Below are details on the driver load.

[   43.062740] nvidia-nvlink: Nvlink Core is being initialized, major device number 235
[   43.071426] vgaarb: device changed decodes: PCI:0000:04:00.0,olddecodes=io+mem,decodes=none:owns=none
[   43.155233] i40e 0000:05:00.0 p2p1: changing MTU from 1500 to 9216
[   43.186544] NVRM: loading NVIDIA UNIX x86_64 Kernel Module  470.129.06  Thu May 12 22:52:02 UTC 2022
[   43.218614] Request for unknown module key 'VTS: 2c7d1e69445ce9f243f095be9883f9ea86ab5943' err -11
[   43.219608] Request for unknown module key 'VTS: 2c7d1e69445ce9f243f095be9883f9ea86ab5943' err -11
[   43.237069] nvidia-modeset: Loading NVIDIA Kernel Mode Setting Driver for UNIX platforms  470.129.06  Thu May 12 22:42:45 UTC 2022
[   43.249801] nvidia-uvm: Loaded the UVM driver, major device number 233.
[   43.255303] Request for unknown module key 'VTS: 2c7d1e69445ce9f243f095be9883f9ea86ab5943' err -11
[   43.265749] Request for unknown module key 'VTS: 2c7d1e69445ce9f243f095be9883f9ea86ab5943' err -11
[   43.265992] [drm] [nvidia-drm] [GPU ID 0x00000400] Loading driver
[   43.265994] [drm] Initialized nvidia-drm 0.0.0 20160202 for 0000:04:00.0 on minor 0

Might be insufficient power supply.
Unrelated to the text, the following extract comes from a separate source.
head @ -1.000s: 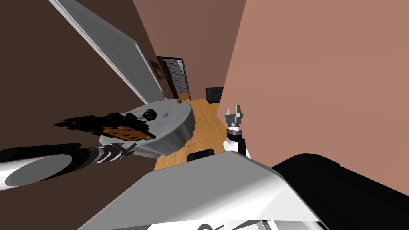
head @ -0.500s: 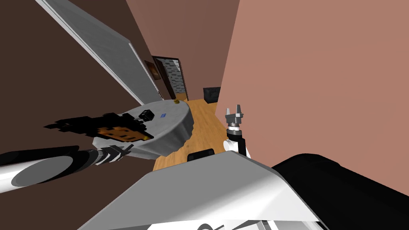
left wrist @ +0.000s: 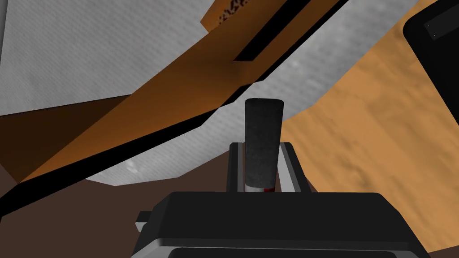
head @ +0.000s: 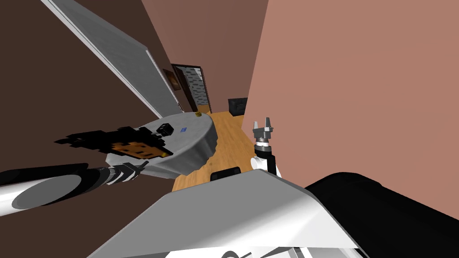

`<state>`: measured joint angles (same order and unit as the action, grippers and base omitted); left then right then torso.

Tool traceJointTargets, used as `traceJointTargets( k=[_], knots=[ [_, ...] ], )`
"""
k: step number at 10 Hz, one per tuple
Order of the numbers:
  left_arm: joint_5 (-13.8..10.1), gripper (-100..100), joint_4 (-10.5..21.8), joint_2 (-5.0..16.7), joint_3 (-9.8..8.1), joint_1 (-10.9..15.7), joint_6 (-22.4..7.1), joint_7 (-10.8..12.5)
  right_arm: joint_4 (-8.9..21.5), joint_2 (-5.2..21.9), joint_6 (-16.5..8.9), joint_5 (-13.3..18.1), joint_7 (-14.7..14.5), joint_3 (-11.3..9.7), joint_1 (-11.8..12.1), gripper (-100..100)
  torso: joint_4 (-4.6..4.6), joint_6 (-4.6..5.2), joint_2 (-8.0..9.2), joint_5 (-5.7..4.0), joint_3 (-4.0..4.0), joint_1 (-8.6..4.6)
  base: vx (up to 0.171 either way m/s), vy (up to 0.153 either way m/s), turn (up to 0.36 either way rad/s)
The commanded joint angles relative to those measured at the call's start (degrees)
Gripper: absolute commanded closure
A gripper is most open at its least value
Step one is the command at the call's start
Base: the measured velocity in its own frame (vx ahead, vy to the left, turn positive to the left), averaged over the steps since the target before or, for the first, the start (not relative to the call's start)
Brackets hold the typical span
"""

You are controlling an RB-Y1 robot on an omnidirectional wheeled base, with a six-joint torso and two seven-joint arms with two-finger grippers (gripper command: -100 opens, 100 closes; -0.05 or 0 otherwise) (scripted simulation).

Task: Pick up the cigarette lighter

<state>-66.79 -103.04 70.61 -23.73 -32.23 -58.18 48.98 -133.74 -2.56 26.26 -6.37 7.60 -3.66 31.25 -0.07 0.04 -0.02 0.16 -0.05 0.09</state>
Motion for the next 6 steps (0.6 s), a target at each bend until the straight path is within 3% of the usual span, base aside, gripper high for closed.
traceJointTargets(
  k=[1, 4, 5, 6],
  knots=[
    [-0.7, 100, -2.1, 0.9, -0.46, -0.6, -0.7, 0.5, 0.0, 0.0, 0.0, 0.0, 0.0, 0.0, 0.0, 0, 0.00, 0.00, 0.00, 0.00, 0.00, 0.00, 0.039, 0.003, 0.238],
    [-1.5, 100, -5.6, 2.2, -1.32, -1.4, -1.6, 1.4, 0.0, 0.0, 0.0, 0.0, 0.0, 0.0, 0.0, 0, -0.02, -0.03, -0.16, -0.02, -0.08, 0.00, 0.056, 0.008, 0.179],
    [-1.2, 100, -5.0, 1.8, -1.34, -1.5, -1.3, 1.2, 0.0, 0.0, 0.0, 0.0, 0.0, 0.0, 0.0, 0, -0.03, -0.04, -0.16, -0.01, -0.09, 0.00, 0.021, 0.000, 0.038],
    [-1.3, 0, -5.1, 1.8, -1.39, -1.5, -1.4, 1.3, 0.0, 0.0, 0.0, 0.0, 0.0, 0.0, 0.0, 0, -0.03, 0.02, -0.10, 0.02, -0.07, 0.01, 0.000, 0.000, 0.000]
  ],
)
Setting the power limit is a bad workaround since this is a very slow regulation and doesn’t prevent power spikes.
Though since this is an embedded system, this might also point to defective hardware. Depends on how the gpu is managed. E.g. on notebooks, the dgpu is managed by the system bios so on power issues, the whole notebook would shut down but not the dgpu fall off the bus.
So you should rather contact the manufacturer of the system about it.

I’ve been able to run a GPU burn application on the board, which has a constant 80W power draw when the application is running, and that test has not had an issue. My suspicion is that it is related to instantaneous power spikes, but I’m not sure how to test and verify the power supply under those conditions. Any ideas on how I could isolate it being a power supply issue versus a embedded card issue?

I don’t know, since this is a Pascal based gpu. Turing and up have the nvidia-smi -lgc option to check for that. Also, like said, since this is an embedded system only the manufacturer of it can really tell what’s going on.